EXERCISE AIM: Return the full listing character for character, without its pictures.

★ ★ ★ ★

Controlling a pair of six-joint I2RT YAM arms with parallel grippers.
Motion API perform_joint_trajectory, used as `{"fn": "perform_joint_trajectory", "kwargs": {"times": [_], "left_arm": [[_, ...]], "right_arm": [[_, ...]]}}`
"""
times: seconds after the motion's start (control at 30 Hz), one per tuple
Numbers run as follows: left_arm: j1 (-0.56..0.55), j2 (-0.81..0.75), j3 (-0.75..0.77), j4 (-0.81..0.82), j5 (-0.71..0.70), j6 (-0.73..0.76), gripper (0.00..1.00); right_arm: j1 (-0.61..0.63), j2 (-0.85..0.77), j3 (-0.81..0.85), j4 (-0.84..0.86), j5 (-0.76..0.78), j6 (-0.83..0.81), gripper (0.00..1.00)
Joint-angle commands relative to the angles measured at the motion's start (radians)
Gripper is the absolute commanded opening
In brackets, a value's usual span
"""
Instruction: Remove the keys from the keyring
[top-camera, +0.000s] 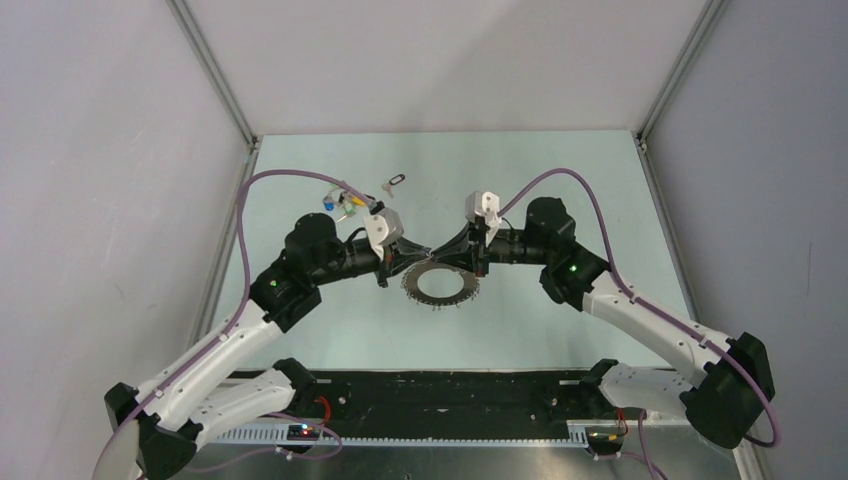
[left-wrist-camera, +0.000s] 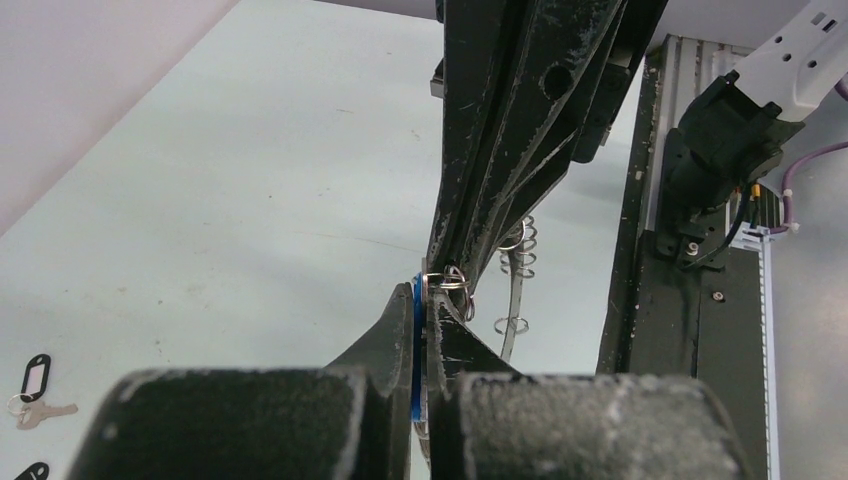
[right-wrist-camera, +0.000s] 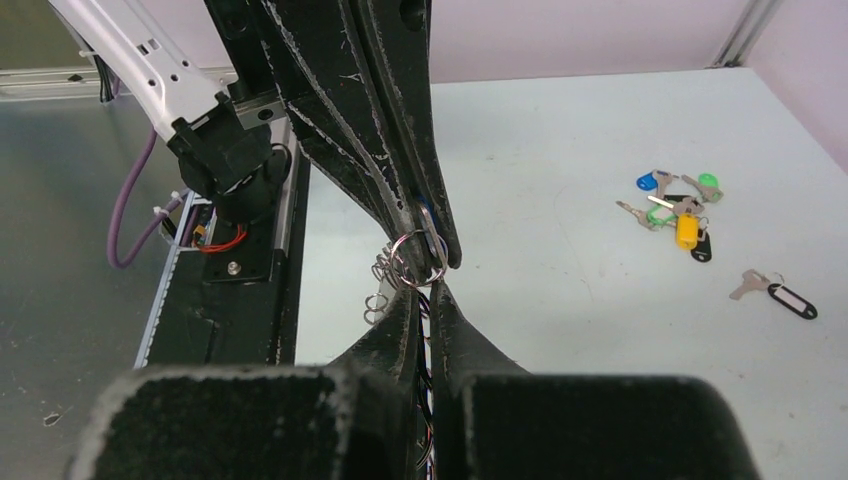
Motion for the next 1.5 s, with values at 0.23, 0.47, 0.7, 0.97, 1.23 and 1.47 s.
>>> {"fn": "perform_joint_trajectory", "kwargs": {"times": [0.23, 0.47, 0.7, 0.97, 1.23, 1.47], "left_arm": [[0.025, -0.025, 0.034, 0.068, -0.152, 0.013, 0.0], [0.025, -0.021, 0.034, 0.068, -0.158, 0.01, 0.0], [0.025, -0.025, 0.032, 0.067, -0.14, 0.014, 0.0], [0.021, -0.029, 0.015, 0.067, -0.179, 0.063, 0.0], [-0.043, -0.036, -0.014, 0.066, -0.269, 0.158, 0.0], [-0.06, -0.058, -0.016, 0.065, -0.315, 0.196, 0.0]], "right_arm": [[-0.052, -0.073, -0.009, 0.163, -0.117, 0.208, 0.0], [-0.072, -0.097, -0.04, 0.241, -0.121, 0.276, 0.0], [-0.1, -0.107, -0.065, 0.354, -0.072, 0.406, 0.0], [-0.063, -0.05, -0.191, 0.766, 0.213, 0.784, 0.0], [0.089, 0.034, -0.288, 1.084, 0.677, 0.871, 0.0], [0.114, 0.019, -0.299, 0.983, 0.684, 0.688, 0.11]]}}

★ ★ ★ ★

ANSWER SECTION:
Controlling a pair of six-joint I2RT YAM arms with parallel grippers.
Motion API perform_joint_trajectory, used as `{"fn": "perform_joint_trajectory", "kwargs": {"times": [_], "left_arm": [[_, ...]], "right_arm": [[_, ...]]}}`
"""
times: seconds after the motion's start (control at 30 Hz), one per tuple
Numbers run as follows: left_arm: j1 (-0.56..0.55), j2 (-0.81..0.75), j3 (-0.75..0.77), j4 (-0.81..0.82), j5 (-0.71..0.70), j6 (-0.73..0.76), gripper (0.00..1.00); right_arm: j1 (-0.61..0.63), j2 (-0.85..0.77), j3 (-0.81..0.85), j4 (-0.84..0.86), j5 (-0.76..0.78), j6 (-0.83..0.81), gripper (0.00..1.00)
Joint-angle commands relative to the angles measured at the motion's start (radians)
Gripper is the absolute commanded opening
In brackets, a value's usual span
"""
Instruction: Remove the keys from the keyring
[top-camera, +0.000s] 
[left-wrist-camera, +0.000s] 
[right-wrist-camera, +0.000s] 
Motion for the next 1.5 s, with values at 0.23, 0.47, 0.7, 0.97, 1.23 and 1.47 s.
>>> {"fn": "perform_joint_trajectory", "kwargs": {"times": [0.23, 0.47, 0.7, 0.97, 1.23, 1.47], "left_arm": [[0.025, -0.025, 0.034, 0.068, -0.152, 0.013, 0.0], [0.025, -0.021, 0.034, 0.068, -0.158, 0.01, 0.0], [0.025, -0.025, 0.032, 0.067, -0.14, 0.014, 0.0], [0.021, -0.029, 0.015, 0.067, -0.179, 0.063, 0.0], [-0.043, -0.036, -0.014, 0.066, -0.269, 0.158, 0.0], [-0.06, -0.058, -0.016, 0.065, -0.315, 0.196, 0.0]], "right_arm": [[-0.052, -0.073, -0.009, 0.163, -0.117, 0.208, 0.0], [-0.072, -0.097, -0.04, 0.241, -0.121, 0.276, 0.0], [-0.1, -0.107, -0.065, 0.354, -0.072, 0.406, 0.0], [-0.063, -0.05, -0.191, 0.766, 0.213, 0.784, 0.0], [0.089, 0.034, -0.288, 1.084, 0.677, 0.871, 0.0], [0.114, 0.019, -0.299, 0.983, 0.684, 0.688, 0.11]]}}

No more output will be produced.